An analysis of Twitter hashtag use on the subject of diabetes provides new insights about spreading health information through social media.

Image credit: WikimediaCommons

Image credit: WikimediaCommons

The study, led by Jenine Harris, PhD, assistant professor at the Brown School at Washington University in St. Louis, looked at the hashtag #diabetes and its interaction with two Twitter measures of engagement, retweeting and favoriting.

The study found retweeting and favoriting was significantly lower for tweets about the number or percentage of people with diabetes, while favoriting was higher for tweets about health problems associated with diabetes.

“This may indicate that Twitter users are engaging with health information specific to their personal health situation, but not with general information,” said Harris, lead author of the study, “Diabetes Topics Associated With Engagement on Twitter,” published in the journal Preventing Chronic Disease.

Researchers took a random sample of 100 tweets with the hashtag #diabetes from each day during a constructed week and used crowdsourcing to classify topics and user types.

Crowdsourcing through Amazon’s Mechanical Turk platform was used to classify tweets into nine topic categories and their senders into three Twitter-user categories. Tweet and Twitter-user characteristics were then associated with favoriting and retweeting.

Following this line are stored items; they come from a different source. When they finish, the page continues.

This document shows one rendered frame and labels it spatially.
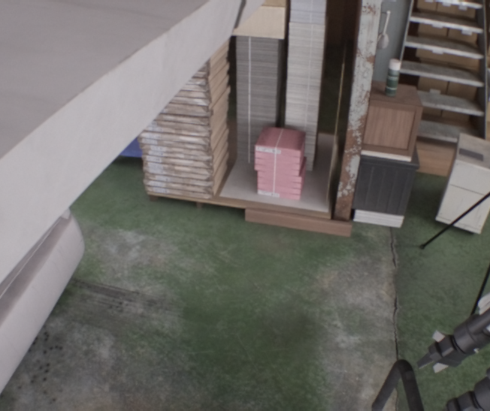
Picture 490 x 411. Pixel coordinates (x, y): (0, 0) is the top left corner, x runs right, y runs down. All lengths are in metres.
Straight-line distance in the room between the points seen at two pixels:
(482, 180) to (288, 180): 1.23
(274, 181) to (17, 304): 1.72
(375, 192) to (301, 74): 0.87
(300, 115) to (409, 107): 0.81
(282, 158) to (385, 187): 0.66
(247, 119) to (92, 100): 2.74
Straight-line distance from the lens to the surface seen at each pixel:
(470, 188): 2.86
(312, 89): 2.84
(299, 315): 2.31
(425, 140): 3.91
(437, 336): 1.27
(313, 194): 2.92
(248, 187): 2.94
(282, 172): 2.74
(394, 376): 1.40
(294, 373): 2.12
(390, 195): 2.78
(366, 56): 2.29
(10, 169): 0.23
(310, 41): 2.74
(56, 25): 0.37
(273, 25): 2.74
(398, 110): 2.49
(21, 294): 1.91
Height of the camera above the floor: 1.84
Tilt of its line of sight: 39 degrees down
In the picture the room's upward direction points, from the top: straight up
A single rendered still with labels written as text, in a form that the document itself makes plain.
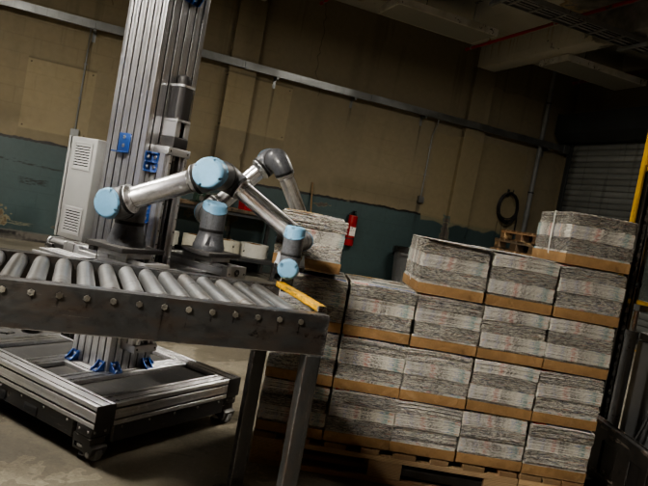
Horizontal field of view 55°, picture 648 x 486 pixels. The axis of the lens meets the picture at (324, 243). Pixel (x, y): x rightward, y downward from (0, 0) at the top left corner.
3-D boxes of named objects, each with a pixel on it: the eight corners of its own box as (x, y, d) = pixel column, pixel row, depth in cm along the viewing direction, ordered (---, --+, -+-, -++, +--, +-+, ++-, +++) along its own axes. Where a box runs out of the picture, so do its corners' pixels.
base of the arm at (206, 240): (185, 246, 296) (188, 225, 296) (206, 247, 309) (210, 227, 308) (208, 252, 288) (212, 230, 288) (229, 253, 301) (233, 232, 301)
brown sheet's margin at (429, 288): (401, 281, 301) (403, 272, 301) (460, 291, 303) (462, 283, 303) (416, 291, 264) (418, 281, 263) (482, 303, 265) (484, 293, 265)
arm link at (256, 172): (193, 213, 300) (278, 143, 312) (187, 211, 314) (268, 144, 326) (208, 232, 304) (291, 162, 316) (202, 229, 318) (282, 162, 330)
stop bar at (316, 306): (283, 286, 229) (284, 282, 229) (327, 313, 189) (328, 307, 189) (275, 285, 228) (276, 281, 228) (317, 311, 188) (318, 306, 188)
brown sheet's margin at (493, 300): (461, 291, 303) (463, 283, 303) (519, 302, 304) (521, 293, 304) (485, 304, 265) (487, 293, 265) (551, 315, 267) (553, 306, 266)
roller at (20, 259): (27, 268, 200) (29, 253, 200) (13, 297, 157) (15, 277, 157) (10, 266, 198) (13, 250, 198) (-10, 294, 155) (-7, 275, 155)
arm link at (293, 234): (290, 225, 235) (285, 253, 236) (283, 224, 224) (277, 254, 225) (310, 229, 234) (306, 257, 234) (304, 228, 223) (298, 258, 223)
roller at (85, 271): (92, 276, 208) (94, 261, 207) (94, 306, 164) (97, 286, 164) (75, 274, 206) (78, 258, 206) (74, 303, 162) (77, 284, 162)
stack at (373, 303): (253, 429, 303) (283, 260, 299) (487, 468, 309) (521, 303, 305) (246, 462, 265) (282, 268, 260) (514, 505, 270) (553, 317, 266)

Harris and her team found that the most common tweet topics were medical and nonmedical resources for diabetes. Tweets that included information about diabetes-related health problems were positively and significantly associated with engagement. Tweets about diabetes prevalence, nonmedical resources for diabetes, and jokes or sarcasm about diabetes were significantly negatively associated with engagement.

“The widespread use of social media to find health information, and the potential for social media engagement to influence health behavior, presents an opportunity to better understand engagement with diabetes information online,” Harris said.

“Public health professionals working in diabetes and other areas may wish to consider how Twitter topics influence engagement,” she said. “Tweet strategies often include guidance on features to include in a tweet, tweet timing, and other nontopical strategies for increasing engagement.

“However, our results demonstrate that, controlling for tweet and tweet-sender characteristics, tweet topic is influential in whether a tweet is favorited or retweeted,” Harris said.